Éramos tan jóvenes

éramos tan jóvenes

Si algún día llegara a ver en el calendario la cifra 2050 eso significaría que estaría a punto de cumplir 89 años. Dios mío, casi nonagenario (qué palabra tan moderna). Pues bien, si así fuera y según la ONU, formaría parte del tercer país más envejecido del mundo, el nuestro. En este ranking de largo recorrido sólo nos superan Japón y Corea del Sur. Y por cierto es una pena que no vayamos también a la par en educación y ciudadanía; debe ser que la esperanza de vida es bastante diferente de la esperanza del modo de vivirla. Y no digo que debamos perder nuestra alegría y nuestro espíritu jovial y divertido, pero un poco más de aceite en la ensalada no nos vendría mal.

No deja de ser curioso que España siempre sea de los primeros países en algo: en tasa de desempleo, en viviendas en propiedad, en bares por habitante, en consumo de cocaína, en economía sumergida; aspectos internacionalmente “valiosos y destacables”. Y en breve (el tiempo corre que vuela) seremos de los primeros en envejecimiento.
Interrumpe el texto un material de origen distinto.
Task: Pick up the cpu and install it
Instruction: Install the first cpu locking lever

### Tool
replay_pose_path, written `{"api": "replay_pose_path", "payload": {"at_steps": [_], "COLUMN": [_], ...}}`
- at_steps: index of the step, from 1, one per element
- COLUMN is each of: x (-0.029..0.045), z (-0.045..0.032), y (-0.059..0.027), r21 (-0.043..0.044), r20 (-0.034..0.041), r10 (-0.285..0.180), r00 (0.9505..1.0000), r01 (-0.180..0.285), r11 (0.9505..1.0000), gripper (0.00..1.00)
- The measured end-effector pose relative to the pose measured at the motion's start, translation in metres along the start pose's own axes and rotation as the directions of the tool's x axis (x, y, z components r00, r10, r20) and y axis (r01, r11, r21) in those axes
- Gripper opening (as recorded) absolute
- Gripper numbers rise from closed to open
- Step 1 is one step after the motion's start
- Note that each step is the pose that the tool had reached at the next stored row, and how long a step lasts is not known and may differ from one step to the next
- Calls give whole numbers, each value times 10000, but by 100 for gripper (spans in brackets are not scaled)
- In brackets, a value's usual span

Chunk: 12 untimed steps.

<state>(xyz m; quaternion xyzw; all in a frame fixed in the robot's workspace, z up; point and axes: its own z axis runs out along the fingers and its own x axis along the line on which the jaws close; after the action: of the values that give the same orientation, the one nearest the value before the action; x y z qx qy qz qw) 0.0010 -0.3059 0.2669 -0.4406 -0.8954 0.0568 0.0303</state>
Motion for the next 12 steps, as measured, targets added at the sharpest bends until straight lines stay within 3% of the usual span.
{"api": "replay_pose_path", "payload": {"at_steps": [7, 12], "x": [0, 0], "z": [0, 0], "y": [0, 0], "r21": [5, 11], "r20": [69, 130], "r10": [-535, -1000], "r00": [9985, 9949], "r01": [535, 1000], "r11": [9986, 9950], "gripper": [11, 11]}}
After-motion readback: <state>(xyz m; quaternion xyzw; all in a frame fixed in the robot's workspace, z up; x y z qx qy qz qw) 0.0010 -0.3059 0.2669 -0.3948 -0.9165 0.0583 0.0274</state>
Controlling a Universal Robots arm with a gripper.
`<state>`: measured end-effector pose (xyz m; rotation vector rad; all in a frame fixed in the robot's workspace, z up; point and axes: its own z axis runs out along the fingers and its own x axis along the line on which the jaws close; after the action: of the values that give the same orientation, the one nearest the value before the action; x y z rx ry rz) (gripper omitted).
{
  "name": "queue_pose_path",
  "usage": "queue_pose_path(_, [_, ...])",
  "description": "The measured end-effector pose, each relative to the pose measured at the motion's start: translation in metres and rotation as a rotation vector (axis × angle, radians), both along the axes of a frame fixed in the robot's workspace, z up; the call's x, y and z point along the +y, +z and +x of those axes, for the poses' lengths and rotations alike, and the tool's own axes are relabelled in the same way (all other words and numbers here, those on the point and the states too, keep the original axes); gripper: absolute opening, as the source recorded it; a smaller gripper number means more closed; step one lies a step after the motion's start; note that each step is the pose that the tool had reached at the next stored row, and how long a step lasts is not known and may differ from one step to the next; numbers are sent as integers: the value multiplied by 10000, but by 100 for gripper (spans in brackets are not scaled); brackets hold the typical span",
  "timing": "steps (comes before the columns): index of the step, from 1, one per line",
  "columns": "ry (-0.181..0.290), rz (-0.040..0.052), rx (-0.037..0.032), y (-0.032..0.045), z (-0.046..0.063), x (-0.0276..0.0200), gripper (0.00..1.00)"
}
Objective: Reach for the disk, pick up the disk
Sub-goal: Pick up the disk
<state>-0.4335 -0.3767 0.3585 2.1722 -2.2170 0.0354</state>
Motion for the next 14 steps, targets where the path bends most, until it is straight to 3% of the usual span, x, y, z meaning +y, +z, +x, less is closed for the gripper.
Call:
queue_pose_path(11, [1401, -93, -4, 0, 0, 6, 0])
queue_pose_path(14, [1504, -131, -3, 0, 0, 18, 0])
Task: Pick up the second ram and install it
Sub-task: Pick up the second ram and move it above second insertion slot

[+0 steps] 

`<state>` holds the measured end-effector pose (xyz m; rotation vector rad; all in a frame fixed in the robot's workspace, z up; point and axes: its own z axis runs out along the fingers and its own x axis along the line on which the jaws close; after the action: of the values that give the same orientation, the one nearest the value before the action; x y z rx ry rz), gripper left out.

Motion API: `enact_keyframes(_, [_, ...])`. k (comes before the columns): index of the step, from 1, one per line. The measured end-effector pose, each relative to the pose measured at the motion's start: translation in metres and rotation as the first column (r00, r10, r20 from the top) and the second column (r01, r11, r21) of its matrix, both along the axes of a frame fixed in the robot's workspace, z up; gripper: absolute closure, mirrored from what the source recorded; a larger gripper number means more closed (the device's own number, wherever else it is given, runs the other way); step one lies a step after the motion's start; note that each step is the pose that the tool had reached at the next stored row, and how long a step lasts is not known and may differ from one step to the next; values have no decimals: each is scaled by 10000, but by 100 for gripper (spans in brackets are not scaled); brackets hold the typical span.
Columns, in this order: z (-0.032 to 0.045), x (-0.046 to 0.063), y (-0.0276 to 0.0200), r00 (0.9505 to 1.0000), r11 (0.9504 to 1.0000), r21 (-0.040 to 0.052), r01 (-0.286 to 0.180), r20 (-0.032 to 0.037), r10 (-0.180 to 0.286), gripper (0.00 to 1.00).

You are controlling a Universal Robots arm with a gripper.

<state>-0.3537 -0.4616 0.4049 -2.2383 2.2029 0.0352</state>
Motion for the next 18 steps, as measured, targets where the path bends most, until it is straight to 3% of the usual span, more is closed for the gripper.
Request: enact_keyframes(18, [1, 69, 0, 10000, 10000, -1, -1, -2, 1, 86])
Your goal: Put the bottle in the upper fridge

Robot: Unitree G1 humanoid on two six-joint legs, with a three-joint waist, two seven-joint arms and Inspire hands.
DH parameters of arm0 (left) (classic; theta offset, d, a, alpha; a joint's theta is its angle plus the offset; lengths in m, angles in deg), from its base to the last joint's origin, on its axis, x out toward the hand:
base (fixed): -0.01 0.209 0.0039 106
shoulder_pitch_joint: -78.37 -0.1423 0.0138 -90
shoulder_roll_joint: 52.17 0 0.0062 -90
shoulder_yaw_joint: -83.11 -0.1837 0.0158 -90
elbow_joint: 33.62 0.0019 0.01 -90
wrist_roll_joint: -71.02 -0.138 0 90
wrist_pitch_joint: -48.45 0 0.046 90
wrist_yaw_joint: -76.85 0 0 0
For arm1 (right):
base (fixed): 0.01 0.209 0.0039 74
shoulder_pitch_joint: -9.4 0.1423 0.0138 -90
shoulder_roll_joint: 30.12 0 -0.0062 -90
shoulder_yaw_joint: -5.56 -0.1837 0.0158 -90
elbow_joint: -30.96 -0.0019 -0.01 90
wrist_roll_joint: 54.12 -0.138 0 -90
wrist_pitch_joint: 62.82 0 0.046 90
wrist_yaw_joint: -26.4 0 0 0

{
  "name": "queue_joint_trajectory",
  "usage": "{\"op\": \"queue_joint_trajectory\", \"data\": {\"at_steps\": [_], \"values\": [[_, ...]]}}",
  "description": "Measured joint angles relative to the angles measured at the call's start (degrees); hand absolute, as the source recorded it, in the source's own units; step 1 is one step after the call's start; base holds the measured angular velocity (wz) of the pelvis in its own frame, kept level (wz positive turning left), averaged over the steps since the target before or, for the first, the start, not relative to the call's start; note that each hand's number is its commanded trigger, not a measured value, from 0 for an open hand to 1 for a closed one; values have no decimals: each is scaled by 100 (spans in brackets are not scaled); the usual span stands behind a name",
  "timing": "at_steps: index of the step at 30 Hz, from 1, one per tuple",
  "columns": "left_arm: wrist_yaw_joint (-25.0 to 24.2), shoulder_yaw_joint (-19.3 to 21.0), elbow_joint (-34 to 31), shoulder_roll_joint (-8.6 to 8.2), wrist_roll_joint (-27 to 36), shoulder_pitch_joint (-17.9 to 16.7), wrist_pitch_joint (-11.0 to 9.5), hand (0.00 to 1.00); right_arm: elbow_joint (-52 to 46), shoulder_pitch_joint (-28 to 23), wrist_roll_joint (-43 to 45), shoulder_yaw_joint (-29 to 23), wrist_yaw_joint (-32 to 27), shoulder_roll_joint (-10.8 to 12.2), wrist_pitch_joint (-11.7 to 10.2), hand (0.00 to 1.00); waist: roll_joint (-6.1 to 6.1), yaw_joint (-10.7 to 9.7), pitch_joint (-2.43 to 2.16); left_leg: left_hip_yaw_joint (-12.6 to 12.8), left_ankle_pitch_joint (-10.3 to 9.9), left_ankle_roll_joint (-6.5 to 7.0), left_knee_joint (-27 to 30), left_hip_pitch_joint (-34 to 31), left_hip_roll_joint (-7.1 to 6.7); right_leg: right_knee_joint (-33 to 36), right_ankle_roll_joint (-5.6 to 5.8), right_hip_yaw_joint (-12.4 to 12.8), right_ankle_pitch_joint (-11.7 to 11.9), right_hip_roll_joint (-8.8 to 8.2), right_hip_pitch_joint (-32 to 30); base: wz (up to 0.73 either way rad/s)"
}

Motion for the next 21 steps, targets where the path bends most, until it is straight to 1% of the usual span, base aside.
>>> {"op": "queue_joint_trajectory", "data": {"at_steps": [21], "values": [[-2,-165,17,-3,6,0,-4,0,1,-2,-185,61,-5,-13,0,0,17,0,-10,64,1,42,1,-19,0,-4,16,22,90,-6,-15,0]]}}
En los Juegos Olímpicos lo vamos a tener difícil, pero en el Campeonato del Mundo de petanca seguro que lo vamos a bordar.

También podemos decir que somos campeones en cambio de tendencia en la sociedad. En poco más de cuarenta años hemos pasado de ser la reserva espiritual y natalicia de Europa a una tasa de fertilidad, sólo superada por Polonia y Portugal, de 1,32 hijos por mujer. ¿Dónde están los premios a la natalidad? ¿Dónde las familias numerosas, las de verdad, de siete u ocho hijos? Recuerdo en mi infancia que “sólo” éramos tres hermanos y sentía cierto complejo frente a la mayoría de mis amigos que eran cuatro o cinco hermanos. La verdad es que lo del hijo que viene con un pan bajo el brazo ya no funciona. Hemos generado (o degenerado) una sociedad que ha cambiado el culto religioso por el de la imagen social, el éxito reconocible y la vida desprendida de obligaciones familiares. ¿Es bueno, es malo? No; es lo que es.

Lo cierto es que vamos envejeciendo a pasos agigantados. La inmigración de la década pasada, en buena parte, se ha esfumado, ya no somos la “vivienda” prometida. El paro, el coste de la vida y la desconfianza en el progreso también nos envejecen y dentro de nuestro carácter latino, nos importa más el hoy que el mañana que podamos estar construyendo.

Ahora, imagínese por un momento su ciudad o su barrio dentro de 35 años, donde cerca del 40% de la población (o el 50% dependiendo de la zona en donde viva) sean / seamos mayores de 65 años. ¡Menudo frente de juventudes! En los parques habrá más ancianos que niños. El segmento de la población activa, incluidos muchos mayores de 65, estará trabajando para mantener una parte tan grande de la sociedad improductiva. Los abuelos haremos horas extras para cuidar de nuestros nietos o biznietos. Tendremos más, muchos más impuestos para que el Estado pueda seguir prestando servicios y recursos para los que no podamos generarlos. Habrá más centros de día que bares y cafeterías y el ocio será tranquilo. Incluso, no descarte que algunos tengamos que estar en la reserva, pero no en la militar, sino en la de tener que volver a trabajar para poder generar valor a la sociedad. Quizá prospere de nuevo el teletrabajo, desde casa y a una determinada edad; entonces en el curriculum será mejor tener más que menos años. En 2050 ser invitado a un bautizo será todo un acontecimiento. Quién le iba a decir a Adolfo Domínguez que su eslogan ochentero iba a tener vigencia, en la piel, setenta años después.